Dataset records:
══════════
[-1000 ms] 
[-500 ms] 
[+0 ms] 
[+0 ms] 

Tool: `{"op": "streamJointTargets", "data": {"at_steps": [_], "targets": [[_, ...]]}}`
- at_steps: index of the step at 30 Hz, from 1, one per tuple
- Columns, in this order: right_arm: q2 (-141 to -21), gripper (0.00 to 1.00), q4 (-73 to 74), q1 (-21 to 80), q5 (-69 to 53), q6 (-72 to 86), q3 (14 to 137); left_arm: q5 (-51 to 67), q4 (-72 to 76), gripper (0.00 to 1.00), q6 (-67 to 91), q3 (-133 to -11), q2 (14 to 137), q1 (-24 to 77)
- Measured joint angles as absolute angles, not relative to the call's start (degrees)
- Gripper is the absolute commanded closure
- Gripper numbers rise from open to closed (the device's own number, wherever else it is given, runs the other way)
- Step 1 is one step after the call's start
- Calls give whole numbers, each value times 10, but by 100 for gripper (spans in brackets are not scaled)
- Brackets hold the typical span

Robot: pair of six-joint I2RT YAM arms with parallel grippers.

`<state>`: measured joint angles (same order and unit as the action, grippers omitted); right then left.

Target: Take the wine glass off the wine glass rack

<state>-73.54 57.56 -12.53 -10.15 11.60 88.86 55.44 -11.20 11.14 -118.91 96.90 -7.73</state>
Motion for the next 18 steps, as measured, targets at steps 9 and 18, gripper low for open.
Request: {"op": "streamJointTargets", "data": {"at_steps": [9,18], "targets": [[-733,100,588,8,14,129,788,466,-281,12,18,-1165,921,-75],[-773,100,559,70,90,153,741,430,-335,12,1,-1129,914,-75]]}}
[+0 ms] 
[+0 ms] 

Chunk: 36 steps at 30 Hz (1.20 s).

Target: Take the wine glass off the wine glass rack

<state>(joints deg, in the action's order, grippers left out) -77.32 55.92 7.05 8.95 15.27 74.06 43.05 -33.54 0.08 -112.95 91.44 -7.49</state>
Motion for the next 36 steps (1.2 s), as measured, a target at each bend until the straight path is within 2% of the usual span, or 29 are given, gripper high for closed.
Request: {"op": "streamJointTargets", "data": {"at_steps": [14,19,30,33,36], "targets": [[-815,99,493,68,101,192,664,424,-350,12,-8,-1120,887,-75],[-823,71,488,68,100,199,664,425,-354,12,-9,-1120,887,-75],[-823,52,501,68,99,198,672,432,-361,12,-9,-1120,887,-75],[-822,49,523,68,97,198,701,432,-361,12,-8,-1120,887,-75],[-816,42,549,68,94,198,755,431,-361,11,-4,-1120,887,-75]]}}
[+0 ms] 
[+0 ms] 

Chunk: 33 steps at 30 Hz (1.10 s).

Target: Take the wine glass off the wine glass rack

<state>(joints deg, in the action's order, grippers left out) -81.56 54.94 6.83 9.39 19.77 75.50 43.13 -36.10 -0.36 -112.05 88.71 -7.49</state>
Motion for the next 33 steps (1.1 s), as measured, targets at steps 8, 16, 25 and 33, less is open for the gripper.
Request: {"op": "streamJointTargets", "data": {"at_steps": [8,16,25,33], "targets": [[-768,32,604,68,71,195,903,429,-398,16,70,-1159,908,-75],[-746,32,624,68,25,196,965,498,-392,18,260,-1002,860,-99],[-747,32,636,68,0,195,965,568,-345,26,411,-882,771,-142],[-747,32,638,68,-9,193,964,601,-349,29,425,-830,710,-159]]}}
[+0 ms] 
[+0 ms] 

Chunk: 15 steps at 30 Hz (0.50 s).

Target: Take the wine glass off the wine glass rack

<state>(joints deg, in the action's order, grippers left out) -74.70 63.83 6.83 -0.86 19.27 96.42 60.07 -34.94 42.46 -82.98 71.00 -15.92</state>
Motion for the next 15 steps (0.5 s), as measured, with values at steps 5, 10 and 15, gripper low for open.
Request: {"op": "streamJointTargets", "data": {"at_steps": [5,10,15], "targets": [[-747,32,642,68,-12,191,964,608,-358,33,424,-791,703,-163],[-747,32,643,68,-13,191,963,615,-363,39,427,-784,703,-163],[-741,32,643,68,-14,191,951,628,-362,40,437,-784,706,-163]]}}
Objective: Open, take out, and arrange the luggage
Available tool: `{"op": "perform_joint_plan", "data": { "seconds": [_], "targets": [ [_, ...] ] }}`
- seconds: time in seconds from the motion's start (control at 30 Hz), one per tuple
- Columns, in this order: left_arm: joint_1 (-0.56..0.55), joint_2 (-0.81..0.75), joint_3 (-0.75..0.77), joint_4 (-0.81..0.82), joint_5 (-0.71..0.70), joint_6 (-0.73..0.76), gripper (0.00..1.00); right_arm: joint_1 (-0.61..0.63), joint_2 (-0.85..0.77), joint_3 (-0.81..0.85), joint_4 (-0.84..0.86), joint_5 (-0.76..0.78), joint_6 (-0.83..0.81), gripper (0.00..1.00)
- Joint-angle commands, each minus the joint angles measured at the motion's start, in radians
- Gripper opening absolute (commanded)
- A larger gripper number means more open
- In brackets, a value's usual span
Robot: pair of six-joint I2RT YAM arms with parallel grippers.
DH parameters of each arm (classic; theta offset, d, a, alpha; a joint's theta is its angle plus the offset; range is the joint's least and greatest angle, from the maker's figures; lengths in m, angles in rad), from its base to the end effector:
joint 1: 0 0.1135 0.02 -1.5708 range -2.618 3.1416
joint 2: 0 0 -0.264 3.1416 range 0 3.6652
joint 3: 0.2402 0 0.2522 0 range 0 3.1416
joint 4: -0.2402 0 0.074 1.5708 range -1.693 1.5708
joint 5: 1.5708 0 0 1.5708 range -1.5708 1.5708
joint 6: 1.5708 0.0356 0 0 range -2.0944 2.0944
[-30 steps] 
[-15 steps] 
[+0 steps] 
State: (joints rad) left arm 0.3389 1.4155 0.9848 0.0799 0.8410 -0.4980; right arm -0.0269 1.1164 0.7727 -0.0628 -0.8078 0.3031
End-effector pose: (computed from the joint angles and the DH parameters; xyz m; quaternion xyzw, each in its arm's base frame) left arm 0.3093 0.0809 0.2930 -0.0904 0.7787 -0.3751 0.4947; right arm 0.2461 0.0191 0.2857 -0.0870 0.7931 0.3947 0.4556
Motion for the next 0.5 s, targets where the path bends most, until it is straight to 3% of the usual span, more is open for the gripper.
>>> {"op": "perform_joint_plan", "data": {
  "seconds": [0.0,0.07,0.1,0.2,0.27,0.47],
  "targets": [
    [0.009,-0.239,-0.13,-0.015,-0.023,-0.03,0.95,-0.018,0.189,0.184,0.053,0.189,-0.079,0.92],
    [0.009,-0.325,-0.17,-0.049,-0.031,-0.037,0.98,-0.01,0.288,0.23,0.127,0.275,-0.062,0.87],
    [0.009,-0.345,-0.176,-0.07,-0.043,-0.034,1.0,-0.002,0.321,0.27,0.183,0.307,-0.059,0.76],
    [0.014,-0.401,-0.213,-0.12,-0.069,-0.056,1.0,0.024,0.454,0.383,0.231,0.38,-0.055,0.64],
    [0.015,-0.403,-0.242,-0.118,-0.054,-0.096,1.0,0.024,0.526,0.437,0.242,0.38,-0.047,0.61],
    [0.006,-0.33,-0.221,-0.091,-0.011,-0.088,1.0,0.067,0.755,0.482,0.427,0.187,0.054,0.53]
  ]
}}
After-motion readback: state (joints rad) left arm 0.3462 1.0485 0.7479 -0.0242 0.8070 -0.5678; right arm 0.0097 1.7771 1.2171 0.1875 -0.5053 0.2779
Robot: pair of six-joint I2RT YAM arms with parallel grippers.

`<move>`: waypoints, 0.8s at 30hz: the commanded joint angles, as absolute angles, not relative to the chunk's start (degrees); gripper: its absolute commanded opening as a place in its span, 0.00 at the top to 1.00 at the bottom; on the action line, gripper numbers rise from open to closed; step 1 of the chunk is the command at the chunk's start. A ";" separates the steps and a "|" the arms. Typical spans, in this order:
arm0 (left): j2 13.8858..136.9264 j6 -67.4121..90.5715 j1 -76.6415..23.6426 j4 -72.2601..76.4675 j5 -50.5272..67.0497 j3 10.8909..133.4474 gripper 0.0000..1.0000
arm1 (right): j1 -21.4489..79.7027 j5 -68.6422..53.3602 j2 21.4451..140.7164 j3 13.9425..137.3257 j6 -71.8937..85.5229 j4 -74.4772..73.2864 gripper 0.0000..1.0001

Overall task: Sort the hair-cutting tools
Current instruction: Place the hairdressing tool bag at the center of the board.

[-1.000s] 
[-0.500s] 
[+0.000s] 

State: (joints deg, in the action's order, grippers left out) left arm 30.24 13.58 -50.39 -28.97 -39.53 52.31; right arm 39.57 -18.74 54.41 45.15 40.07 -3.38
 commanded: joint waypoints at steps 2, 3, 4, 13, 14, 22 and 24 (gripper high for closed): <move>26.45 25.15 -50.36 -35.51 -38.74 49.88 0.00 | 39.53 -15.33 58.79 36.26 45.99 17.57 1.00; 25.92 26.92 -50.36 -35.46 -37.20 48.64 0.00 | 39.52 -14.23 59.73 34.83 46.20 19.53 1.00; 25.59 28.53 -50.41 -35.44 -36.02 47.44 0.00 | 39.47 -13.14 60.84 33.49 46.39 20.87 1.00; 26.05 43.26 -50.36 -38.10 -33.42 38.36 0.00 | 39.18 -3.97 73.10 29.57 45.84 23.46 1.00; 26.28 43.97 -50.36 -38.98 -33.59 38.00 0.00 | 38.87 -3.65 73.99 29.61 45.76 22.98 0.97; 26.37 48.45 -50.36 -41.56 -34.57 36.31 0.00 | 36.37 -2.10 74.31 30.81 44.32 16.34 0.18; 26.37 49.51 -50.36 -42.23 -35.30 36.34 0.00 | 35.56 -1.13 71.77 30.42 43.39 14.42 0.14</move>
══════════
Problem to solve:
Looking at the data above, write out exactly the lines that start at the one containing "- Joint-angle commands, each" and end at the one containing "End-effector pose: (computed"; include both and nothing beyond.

Answer below:
- Joint-angle commands, each minus the joint angles measured at the motion's start, in radians
- Gripper opening absolute (commanded)
- A larger gripper number means more open
- In brackets, a value's usual span
Robot: pair of six-joint I2RT YAM arms with parallel grippers.
DH parameters of each arm (classic; theta offset, d, a, alpha; a joint's theta is its angle plus the offset; range is the joint's least and greatest angle, from the maker's figures; lengths in m, angles in rad), from its base to the end effector:
joint 1: 0 0.1135 0.02 -1.5708 range -2.618 3.1416
joint 2: 0 0 -0.264 3.1416 range 0 3.6652
joint 3: 0.2402 0 0.2522 0 range 0 3.1416
joint 4: -0.2402 0 0.074 1.5708 range -1.693 1.5708
joint 5: 1.5708 0 0 1.5708 range -1.5708 1.5708
joint 6: 1.5708 0.0356 0 0 range -2.0944 2.0944
[-30 steps] 
[-15 steps] 
[+0 steps] 
State: (joints rad) left arm 0.3389 1.4155 0.9848 0.0799 0.8410 -0.4980; right arm -0.0269 1.1164 0.7727 -0.0628 -0.8078 0.3031
End-effector pose: (computed from the joint angles and the DH parameters; xyz m; quaternion xyzw, each in its arm's base frame) left arm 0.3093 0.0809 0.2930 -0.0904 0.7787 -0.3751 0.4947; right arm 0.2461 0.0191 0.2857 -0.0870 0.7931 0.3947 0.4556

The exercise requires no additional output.